[Data extracted from a collection]
------------------------------

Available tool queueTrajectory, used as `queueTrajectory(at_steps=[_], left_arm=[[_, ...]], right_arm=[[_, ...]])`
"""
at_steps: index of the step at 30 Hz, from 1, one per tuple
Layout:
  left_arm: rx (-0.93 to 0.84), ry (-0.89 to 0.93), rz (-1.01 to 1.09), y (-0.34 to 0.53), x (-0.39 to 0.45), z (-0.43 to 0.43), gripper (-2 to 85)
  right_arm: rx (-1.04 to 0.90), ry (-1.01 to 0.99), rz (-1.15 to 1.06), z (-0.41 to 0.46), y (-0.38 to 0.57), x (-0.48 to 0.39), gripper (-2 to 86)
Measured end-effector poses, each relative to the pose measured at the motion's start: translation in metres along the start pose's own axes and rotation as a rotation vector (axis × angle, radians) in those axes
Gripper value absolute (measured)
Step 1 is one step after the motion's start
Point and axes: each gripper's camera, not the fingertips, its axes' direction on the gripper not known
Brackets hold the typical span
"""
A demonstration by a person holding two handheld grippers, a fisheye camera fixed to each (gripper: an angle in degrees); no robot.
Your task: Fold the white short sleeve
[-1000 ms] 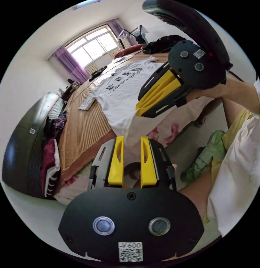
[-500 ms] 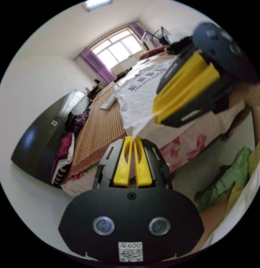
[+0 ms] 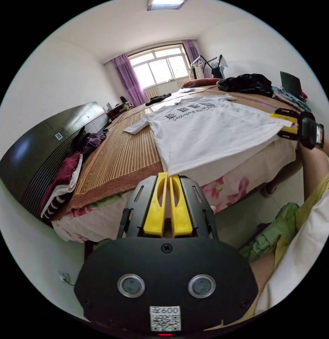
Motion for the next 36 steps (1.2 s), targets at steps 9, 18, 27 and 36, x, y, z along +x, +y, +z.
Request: queueTrajectory(at_steps=[9, 18, 27, 36], left_arm=[[-0.087, -0.207, 0.562, 0.027, 0.094, 0.03, 1.2], [-0.048, -0.215, 0.707, 0.054, 0.121, 0.048, 1.3], [-0.206, -0.333, 0.635, 0.075, 0.111, 0.035, 1.7], [0.008, -0.043, 0.15, -0.113, 0.013, 0.086, 1.1]], right_arm=[[0.06, -0.025, -0.129, 0.017, 0.1, 0.038, -0.8], [0.116, -0.044, -0.052, 0.015, 0.12, 0.059, -0.8], [0.058, -0.069, 0.05, 0.019, 0.101, 0.086, -0.8], [0.057, -0.13, 0.161, 0.028, 0.09, 0.123, -0.8]])
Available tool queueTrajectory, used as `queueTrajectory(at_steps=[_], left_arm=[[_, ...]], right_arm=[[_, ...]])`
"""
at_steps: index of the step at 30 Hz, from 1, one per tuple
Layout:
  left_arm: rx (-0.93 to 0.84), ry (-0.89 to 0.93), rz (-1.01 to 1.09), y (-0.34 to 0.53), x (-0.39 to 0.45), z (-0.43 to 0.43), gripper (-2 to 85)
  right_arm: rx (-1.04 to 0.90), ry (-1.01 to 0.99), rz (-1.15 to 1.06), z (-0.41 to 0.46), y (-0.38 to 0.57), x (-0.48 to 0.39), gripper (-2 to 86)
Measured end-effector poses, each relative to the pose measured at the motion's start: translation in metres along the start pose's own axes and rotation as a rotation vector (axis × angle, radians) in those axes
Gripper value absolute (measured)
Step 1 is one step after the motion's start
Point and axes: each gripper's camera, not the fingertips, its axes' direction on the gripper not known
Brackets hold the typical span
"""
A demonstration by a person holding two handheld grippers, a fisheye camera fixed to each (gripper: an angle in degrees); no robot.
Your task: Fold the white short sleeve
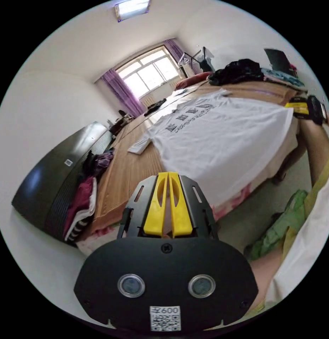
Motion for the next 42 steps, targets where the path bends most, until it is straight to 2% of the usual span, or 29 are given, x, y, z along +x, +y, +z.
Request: queueTrajectory(at_steps=[2, 4, 5, 8, 12, 14, 18, 21, 23, 25, 27, 29, 32, 34, 39, 42], left_arm=[[-0.123, 0.094, -0.04, -0.034, -0.01, 0.07, 1.0], [-0.168, 0.147, -0.065, -0.036, -0.016, 0.11, 0.8], [-0.085, 0.124, -0.093, -0.028, -0.019, 0.113, 0.8], [-0.016, 0.098, -0.188, -0.019, -0.029, 0.124, 0.5], [-0.044, 0.075, -0.234, -0.038, -0.045, 0.141, 0.4], [-0.089, 0.037, -0.212, -0.056, -0.049, 0.149, 0.4], [-0.184, -0.025, -0.232, -0.077, -0.062, 0.151, 0.7], [-0.111, 0.001, -0.205, -0.093, -0.078, 0.149, 0.8], [0.003, -0.009, -0.258, -0.12, -0.111, 0.151, 0.8], [0.071, 0.077, -0.306, -0.148, -0.146, 0.169, 0.8], [0.065, 0.164, -0.343, -0.179, -0.18, 0.209, 0.7], [-0.045, 0.233, -0.284, -0.224, -0.212, 0.286, 0.5], [-0.256, 0.231, -0.249, -0.264, -0.244, 0.378, 0.3], [-0.298, 0.26, -0.251, -0.27, -0.261, 0.414, 0.3], [-0.311, 0.42, -0.294, -0.282, -0.302, 0.466, 0.2], [-0.334, 0.522, -0.302, -0.295, -0.326, 0.497, 0.2]], right_arm=[[-0.009, -0.025, -0.005, 0.005, -0.007, 0.01, -0.8], [-0.001, -0.062, 0.002, 0.007, -0.007, 0.017, -0.8], [0.009, -0.095, 0.019, 0.009, -0.004, 0.023, -0.8], [0.074, -0.141, 0.024, 0.007, 0.008, 0.034, -0.7], [0.098, -0.214, -0.073, 0.011, 0.024, 0.04, -0.7], [0.031, -0.247, -0.084, 0.023, 0.031, 0.048, -0.8], [-0.031, -0.256, 0.123, 0.041, 0.036, 0.08, -0.8], [0.107, -0.356, 0.301, 0.039, 0.007, 0.111, -0.8], [0.269, -0.478, 0.325, 0.044, -0.052, 0.131, -0.6], [0.361, -0.571, 0.312, 0.057, -0.115, 0.144, -0.2], [0.409, -0.648, 0.342, 0.08, -0.19, 0.157, 0.0], [0.421, -0.753, 0.36, 0.126, -0.305, 0.165, -0.5], [0.357, -0.879, 0.338, 0.194, -0.443, 0.154, -0.8], [0.308, -0.905, 0.273, 0.231, -0.512, 0.133, -0.8], [0.171, -0.759, 0.103, 0.322, -0.642, 0.057, -0.8], [0.09, -0.852, 0.057, 0.385, -0.683, 0.019, -0.8]])
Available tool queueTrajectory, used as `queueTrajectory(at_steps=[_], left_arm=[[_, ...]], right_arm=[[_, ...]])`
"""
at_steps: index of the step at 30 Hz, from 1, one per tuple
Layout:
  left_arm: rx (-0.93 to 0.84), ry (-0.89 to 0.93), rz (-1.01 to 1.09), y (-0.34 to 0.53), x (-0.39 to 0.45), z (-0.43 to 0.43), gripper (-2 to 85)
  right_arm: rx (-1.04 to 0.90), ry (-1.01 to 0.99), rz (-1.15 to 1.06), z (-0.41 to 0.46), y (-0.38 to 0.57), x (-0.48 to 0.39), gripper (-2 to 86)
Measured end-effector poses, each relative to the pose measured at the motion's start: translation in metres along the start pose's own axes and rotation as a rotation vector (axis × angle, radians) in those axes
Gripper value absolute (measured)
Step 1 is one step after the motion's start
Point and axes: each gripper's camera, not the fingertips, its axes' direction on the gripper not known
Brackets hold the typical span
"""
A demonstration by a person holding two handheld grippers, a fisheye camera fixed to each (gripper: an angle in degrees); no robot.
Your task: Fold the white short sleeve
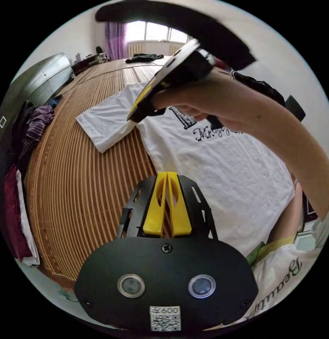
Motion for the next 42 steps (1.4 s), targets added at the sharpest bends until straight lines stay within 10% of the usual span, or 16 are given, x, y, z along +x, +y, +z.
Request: queueTrajectory(at_steps=[5, 12, 27, 42], left_arm=[[-0.051, 0.114, 0.021, -0.044, -0.037, 0.021, 0.5], [-0.062, 0.209, -0.036, -0.078, -0.067, 0.044, 0.5], [-0.034, -0.046, 0.016, -0.105, -0.045, 0.075, 0.2], [-0.054, -0.115, 0.048, -0.117, -0.025, 0.117, 0.2]], right_arm=[[0.096, -0.068, -0.17, 0.033, -0.002, 0.032, -0.8], [0.196, -0.208, 0.135, 0.118, -0.061, 0.131, -0.8], [0.129, 0.168, -0.069, 0.302, -0.08, 0.085, -0.9], [0.237, 0.047, 0.046, 0.403, -0.025, 0.147, -0.9]])
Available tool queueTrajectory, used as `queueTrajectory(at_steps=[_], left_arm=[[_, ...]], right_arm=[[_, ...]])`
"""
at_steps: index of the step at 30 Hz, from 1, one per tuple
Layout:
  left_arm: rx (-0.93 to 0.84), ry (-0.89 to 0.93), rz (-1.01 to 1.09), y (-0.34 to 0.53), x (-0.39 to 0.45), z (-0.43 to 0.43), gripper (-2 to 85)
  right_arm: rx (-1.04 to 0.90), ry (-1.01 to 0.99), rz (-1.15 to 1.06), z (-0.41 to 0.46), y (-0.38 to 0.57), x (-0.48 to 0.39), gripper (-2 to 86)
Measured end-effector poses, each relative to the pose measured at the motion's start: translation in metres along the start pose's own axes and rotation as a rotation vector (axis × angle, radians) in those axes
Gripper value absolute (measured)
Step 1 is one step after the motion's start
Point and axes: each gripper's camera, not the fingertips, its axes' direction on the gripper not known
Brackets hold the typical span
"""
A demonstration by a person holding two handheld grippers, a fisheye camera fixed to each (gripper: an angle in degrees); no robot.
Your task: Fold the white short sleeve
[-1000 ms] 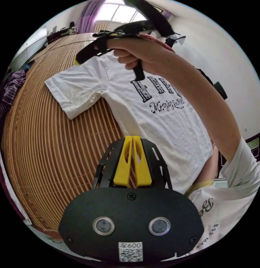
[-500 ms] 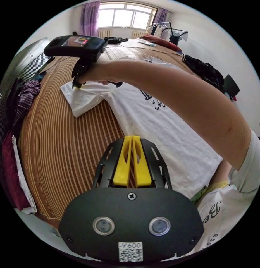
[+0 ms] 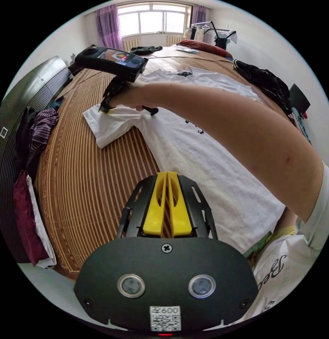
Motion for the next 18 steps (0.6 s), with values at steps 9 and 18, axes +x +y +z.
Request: queueTrajectory(at_steps=[9, 18], left_arm=[[-0.008, -0.018, -0.008, 0.005, 0.008, 0.013, 0.4], [-0.012, -0.01, -0.004, 0.009, 0.016, 0.028, 0.5]], right_arm=[[0.008, 0.005, 0.0, 0.039, 0.034, 0.017, -0.9], [0.014, -0.01, 0.01, 0.067, 0.063, 0.035, -0.9]])
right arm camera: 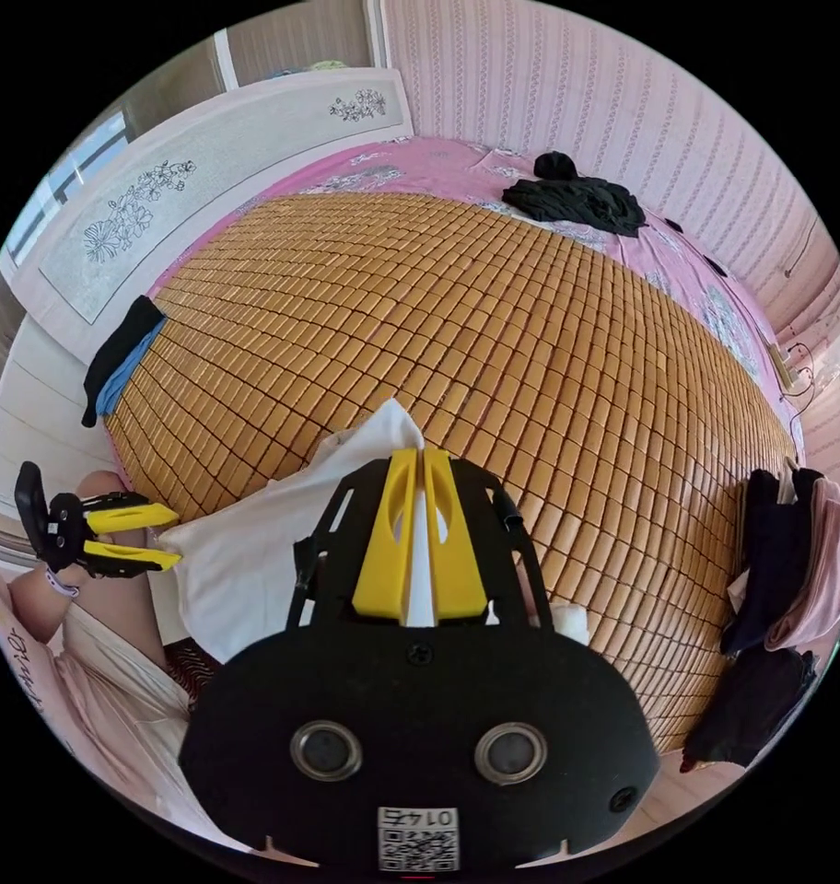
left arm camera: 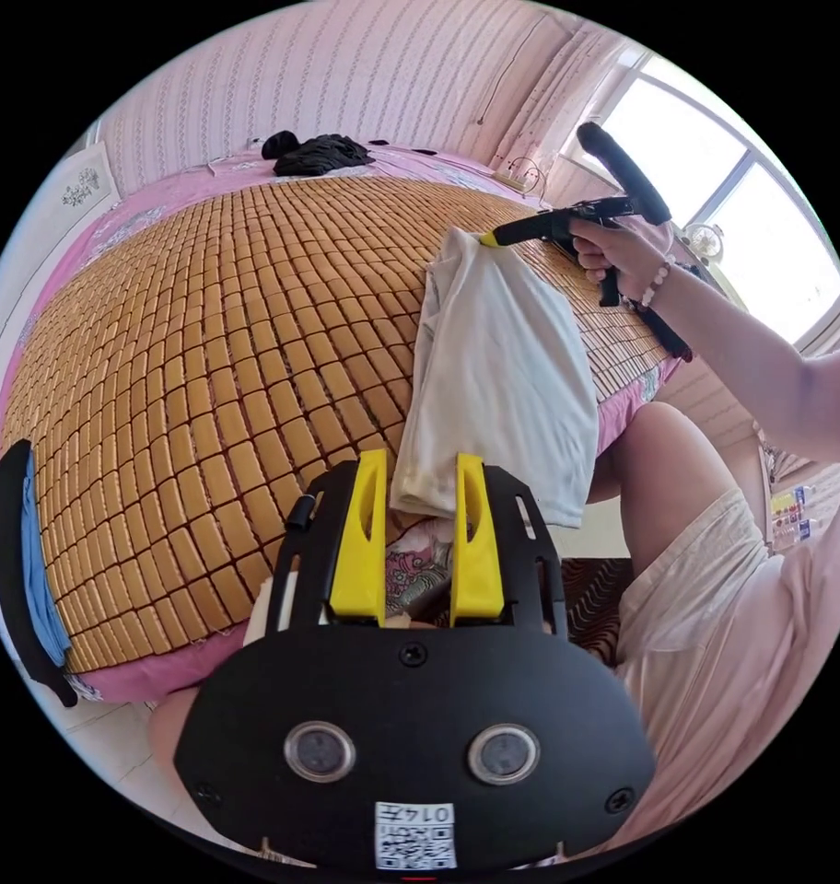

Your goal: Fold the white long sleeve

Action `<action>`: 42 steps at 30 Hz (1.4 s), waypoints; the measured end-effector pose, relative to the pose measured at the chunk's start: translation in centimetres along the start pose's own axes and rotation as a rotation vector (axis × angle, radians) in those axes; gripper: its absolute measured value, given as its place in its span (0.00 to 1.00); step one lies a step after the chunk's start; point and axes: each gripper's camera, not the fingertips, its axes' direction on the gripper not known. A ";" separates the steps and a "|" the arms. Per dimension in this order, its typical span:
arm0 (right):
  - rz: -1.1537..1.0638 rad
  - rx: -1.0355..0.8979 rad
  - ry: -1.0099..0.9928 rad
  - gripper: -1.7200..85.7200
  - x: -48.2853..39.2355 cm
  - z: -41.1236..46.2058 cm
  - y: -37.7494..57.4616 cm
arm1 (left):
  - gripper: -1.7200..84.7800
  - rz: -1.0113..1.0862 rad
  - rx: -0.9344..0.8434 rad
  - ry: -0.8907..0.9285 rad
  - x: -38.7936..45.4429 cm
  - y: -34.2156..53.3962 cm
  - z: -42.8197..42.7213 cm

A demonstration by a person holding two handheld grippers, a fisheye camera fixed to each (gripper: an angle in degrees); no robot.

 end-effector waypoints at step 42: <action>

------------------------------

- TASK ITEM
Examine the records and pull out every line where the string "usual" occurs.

- TASK RESULT
Motion for the next 42 steps, targets where the path bends most, until it is straight to 2% of the usual span, or 29 are given, x, y, z along +x, +y, +z.
Motion for the next 42 steps (1.4 s), targets added at the sharpest bends until straight lines stay within 10% of the usual span, or 16 are given, x, y, z along +x, +y, +z.

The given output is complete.